### WHAT YOU NEED TO DO
Scan the data below for the string "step". Copy every line where it appears.

### DATASET EXCERPT
::::
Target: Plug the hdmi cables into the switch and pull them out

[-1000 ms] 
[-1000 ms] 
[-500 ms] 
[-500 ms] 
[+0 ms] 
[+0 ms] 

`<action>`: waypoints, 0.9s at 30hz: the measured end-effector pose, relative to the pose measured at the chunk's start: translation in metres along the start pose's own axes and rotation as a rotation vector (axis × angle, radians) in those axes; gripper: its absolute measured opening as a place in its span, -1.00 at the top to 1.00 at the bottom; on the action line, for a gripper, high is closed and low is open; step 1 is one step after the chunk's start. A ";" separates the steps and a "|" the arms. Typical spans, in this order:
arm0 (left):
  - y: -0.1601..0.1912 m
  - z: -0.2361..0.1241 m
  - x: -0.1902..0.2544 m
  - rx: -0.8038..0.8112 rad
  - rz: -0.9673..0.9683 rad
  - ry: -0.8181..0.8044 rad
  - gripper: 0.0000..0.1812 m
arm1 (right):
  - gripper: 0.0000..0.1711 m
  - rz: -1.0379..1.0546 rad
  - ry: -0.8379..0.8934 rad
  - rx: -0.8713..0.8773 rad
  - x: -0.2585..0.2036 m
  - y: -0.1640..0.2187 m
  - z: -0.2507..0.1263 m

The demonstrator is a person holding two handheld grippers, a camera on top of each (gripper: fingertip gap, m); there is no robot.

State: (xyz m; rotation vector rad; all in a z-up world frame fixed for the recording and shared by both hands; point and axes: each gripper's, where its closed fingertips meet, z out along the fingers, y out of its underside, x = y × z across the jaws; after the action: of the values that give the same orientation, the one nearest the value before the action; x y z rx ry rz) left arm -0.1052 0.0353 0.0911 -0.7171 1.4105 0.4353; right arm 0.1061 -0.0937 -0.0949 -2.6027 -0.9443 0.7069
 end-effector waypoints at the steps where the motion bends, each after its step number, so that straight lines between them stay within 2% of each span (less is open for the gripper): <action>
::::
### TASK RESPONSE
`<action>`: waypoints, 0.9s at 30hz: the measured end-effector pose, relative to the pose measured at the chunk's start: translation in metres along the start pose's own axes and rotation as a rotation vector (axis × angle, radians) in those axes; gripper: its absolute measured opening as a place in its span, -1.00 at the top to 1.00 at the bottom; on the action line, for a gripper, high is closed and low is open; step 1 is one step after the chunk's start. A ";" separates the steps and a "|" the arms. Typical spans, in this order:
 end-effector waypoints at the steps where the motion bends, each after its step number, so that straight lines between them stay within 2% of each span (less is open for the gripper): <action>

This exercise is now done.